__The task__.
Every line from the first in the listing below to the line containing "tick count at" is to be repeated exactly, and no line past it.

__Data block__.
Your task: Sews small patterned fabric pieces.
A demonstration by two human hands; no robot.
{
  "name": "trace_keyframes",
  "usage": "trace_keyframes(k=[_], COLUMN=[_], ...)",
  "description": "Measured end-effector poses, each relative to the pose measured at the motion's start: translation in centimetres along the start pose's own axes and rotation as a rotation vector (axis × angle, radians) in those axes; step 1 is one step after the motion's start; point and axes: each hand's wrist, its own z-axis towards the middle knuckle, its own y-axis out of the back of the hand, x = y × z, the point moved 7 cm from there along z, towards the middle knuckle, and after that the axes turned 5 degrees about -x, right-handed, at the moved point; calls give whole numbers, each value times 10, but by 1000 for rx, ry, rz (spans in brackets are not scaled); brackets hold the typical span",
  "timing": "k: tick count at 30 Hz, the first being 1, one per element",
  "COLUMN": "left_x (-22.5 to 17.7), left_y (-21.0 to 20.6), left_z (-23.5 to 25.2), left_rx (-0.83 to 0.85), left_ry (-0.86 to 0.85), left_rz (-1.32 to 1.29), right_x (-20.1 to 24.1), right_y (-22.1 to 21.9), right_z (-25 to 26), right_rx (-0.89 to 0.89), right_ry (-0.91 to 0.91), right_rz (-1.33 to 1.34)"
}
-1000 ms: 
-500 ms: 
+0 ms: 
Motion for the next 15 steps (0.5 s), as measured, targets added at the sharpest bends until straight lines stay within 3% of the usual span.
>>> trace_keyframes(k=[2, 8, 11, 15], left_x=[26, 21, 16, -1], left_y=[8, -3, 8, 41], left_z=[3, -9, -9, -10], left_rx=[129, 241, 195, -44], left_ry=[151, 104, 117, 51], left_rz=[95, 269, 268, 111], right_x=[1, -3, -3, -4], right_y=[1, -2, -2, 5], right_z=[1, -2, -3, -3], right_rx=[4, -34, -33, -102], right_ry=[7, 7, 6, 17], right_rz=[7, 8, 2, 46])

__Exercise result__.
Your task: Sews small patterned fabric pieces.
A demonstration by two human hands; no robot.
{
  "name": "trace_keyframes",
  "usage": "trace_keyframes(k=[_], COLUMN=[_], ...)",
  "description": "Measured end-effector poses, each relative to the pose measured at the motion's start: translation in centimetres along the start pose's own axes and rotation as a rotation vector (axis × angle, radians) in those axes; step 1 is one step after the motion's start; point and axes: each hand's wrist, its own z-axis towards the middle knuckle, its own y-axis out of the back of the hand, x = y × z, the point moved 7 cm from there along z, towards the middle knuckle, and after that the axes turned 5 degrees about -x, right-handed, at the moved point; calls give whole numbers, each value times 10, but by 1000 for rx, ry, rz (spans in brackets are not scaled); brackets hold the typical span",
  "timing": "k: tick count at 30 Hz, the first being 1, one per element",

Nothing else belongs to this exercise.